**What the task asks**
Set down exactly the lines of the listing below, please, beginning with the first and ending with the line that holds "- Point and".
__________
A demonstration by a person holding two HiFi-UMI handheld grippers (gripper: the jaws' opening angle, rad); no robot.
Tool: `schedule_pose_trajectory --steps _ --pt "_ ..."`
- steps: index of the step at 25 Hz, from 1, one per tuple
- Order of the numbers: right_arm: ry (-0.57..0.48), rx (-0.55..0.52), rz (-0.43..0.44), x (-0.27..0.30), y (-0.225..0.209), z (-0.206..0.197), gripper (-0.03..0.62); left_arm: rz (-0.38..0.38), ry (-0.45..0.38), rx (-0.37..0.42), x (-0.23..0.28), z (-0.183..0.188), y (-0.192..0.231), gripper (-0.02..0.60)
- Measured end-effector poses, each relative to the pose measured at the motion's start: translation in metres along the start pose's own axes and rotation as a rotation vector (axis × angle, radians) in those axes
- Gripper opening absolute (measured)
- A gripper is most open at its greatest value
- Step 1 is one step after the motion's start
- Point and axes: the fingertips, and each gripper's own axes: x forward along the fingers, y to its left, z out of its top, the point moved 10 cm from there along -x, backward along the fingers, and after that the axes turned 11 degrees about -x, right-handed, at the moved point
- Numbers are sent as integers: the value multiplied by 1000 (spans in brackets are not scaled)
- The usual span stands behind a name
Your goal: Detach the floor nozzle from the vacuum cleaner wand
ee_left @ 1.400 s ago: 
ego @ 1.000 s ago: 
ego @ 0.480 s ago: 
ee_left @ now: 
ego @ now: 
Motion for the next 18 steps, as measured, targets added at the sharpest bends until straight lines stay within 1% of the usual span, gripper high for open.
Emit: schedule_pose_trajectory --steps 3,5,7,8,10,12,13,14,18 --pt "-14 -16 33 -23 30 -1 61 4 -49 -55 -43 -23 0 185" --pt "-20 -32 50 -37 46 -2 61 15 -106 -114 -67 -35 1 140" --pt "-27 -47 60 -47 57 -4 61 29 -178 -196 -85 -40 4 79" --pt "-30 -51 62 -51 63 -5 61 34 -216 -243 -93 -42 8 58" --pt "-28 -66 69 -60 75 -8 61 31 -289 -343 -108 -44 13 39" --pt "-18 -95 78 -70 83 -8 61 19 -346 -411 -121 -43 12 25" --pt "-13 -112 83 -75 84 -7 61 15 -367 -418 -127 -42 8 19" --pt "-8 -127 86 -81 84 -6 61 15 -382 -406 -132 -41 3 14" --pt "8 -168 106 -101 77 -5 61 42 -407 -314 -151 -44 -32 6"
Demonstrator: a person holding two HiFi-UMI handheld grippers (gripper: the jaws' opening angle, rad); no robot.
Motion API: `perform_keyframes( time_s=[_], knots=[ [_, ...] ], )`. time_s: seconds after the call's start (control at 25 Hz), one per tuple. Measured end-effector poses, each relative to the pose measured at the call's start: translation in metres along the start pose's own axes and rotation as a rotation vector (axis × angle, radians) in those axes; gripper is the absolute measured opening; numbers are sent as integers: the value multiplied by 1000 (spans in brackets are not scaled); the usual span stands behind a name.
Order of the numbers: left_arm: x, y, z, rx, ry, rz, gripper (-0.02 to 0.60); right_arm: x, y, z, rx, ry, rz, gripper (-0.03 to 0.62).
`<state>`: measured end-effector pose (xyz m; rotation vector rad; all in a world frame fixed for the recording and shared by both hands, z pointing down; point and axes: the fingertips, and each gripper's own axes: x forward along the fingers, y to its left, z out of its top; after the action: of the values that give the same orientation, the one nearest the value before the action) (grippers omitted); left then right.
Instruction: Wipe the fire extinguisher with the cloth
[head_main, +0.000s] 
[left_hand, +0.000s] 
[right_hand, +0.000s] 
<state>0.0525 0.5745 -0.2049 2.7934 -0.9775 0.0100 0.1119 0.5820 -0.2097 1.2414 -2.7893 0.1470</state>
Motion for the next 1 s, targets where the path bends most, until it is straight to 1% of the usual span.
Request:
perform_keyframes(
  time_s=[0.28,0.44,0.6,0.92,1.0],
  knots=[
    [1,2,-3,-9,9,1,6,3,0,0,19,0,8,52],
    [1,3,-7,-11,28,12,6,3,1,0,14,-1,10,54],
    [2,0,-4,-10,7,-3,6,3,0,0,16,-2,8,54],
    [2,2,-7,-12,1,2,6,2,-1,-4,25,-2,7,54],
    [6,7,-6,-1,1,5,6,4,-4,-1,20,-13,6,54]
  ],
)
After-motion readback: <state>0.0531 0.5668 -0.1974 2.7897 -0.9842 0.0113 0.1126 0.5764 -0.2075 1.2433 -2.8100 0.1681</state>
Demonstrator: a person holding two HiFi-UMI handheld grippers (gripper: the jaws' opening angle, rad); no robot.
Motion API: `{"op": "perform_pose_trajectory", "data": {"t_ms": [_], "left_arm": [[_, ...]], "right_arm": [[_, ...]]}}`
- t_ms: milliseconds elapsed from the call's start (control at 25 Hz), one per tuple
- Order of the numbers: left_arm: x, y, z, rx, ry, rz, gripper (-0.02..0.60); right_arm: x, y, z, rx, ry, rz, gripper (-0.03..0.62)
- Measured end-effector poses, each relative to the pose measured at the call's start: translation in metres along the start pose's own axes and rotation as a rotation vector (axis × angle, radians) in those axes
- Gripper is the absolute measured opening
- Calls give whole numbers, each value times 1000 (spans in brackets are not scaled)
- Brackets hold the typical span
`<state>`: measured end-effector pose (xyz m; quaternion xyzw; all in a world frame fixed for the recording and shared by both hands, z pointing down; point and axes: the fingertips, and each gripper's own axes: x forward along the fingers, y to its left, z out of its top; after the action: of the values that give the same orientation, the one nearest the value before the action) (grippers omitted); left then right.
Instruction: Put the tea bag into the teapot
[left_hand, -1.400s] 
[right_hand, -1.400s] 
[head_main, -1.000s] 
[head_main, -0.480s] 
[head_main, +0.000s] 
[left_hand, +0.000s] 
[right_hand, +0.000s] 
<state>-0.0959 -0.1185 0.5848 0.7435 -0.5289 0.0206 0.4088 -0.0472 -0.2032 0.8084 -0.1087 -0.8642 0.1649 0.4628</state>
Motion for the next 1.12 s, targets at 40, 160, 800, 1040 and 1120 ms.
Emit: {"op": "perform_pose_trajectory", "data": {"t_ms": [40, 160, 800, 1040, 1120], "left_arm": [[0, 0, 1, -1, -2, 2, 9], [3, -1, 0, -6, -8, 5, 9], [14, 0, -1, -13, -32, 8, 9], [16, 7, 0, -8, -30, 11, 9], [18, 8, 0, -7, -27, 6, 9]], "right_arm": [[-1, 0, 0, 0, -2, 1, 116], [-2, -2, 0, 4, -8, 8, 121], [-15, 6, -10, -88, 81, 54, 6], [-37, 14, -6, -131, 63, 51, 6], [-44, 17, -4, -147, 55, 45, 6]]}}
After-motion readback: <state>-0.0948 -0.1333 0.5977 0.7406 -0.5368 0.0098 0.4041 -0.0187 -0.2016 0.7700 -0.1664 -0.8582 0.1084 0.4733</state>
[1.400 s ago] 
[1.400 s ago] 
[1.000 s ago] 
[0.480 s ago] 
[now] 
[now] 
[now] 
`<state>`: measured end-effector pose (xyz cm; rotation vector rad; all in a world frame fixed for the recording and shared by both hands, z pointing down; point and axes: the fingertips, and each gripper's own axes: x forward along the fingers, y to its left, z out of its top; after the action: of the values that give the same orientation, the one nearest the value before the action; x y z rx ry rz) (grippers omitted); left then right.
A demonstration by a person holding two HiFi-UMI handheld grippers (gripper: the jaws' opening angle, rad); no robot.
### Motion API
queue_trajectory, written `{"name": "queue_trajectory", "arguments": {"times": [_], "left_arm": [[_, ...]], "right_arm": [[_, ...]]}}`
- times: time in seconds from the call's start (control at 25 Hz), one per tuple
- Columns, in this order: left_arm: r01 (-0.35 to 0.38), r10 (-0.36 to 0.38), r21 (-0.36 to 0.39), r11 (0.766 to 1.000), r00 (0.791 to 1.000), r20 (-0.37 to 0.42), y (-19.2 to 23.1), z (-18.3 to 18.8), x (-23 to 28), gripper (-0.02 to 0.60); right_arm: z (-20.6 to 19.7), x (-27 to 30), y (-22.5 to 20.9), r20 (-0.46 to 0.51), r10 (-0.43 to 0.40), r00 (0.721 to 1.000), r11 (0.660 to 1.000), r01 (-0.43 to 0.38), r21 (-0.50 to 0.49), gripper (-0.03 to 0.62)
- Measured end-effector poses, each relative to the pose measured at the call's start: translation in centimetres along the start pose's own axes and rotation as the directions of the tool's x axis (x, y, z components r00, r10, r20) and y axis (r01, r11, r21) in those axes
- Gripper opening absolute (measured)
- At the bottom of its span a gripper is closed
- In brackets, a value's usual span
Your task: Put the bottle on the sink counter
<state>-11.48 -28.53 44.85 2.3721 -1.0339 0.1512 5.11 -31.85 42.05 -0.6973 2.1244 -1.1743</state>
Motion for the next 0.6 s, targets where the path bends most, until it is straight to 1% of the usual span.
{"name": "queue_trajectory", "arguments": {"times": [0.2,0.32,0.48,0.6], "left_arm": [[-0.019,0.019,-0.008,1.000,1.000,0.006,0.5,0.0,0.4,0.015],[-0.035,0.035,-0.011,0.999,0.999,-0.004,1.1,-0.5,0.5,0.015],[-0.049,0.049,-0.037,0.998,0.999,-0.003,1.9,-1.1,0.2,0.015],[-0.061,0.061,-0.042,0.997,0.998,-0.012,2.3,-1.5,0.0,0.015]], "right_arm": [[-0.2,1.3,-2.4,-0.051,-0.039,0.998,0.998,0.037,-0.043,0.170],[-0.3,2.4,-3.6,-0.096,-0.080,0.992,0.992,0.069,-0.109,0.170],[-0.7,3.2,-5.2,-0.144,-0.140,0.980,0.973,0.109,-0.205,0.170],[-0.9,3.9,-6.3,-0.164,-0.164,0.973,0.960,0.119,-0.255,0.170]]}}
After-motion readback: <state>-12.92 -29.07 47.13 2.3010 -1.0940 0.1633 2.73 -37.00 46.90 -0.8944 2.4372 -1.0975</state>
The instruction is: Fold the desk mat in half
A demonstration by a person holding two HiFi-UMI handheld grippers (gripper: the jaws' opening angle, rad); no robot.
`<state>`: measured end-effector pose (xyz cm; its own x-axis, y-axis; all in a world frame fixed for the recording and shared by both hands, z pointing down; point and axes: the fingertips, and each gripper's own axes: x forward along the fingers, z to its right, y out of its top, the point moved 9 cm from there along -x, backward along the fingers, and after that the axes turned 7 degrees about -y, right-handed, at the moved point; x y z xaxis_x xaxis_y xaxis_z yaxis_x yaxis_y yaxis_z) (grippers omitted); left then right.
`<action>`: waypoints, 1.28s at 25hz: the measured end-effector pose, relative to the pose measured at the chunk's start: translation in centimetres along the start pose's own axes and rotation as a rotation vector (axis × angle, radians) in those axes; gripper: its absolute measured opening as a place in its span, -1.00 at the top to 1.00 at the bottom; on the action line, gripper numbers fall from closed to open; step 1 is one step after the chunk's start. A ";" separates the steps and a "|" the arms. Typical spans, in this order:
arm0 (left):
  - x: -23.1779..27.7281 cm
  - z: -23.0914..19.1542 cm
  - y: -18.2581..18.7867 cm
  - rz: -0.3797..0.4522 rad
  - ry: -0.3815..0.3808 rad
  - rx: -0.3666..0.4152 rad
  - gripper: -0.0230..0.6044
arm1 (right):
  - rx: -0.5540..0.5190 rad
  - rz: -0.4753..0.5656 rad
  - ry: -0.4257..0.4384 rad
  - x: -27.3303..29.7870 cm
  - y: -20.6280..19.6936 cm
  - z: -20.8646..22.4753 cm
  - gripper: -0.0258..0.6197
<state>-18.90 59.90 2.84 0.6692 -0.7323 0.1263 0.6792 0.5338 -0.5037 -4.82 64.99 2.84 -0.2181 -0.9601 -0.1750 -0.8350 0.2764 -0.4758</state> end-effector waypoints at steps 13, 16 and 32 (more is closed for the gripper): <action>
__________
**Problem solution**
A demonstration by a person holding two HiFi-UMI handheld grippers (gripper: the jaws' opening angle, rad); no robot.
Tool: `schedule_pose_trajectory --steps _ --pt "_ ..."`
- steps: index of the step at 25 Hz, from 1, one per tuple
- Order of the numbers: right_arm: ry (-0.57..0.48), rx (-0.55..0.52), rz (-0.43..0.44), x (-0.27..0.30), y (-0.225..0.209), z (-0.206..0.197), gripper (-0.03..0.62); left_arm: rz (-0.38..0.38), ry (-0.45..0.38), rx (-0.37..0.42), x (-0.23..0.28), z (-0.183..0.188), y (-0.192..0.231), gripper (-0.02..0.60)
- Measured end-effector poses, each relative to the pose measured at the motion's start: translation in metres along the start pose's own axes and rotation as a rotation vector (axis × angle, radians) in those axes
- Gripper opening absolute (measured)
- A gripper is most open at its greatest value
- Step 1 is one step after the motion's start
- Point and axes: the fingertips, and each gripper's own axes: x forward along the fingers, y to its left, z out of its top, the point moved 10 cm from there along -x, backward along the fingers, and after that the axes turned 11 degrees about -x, right-handed, at the moved point

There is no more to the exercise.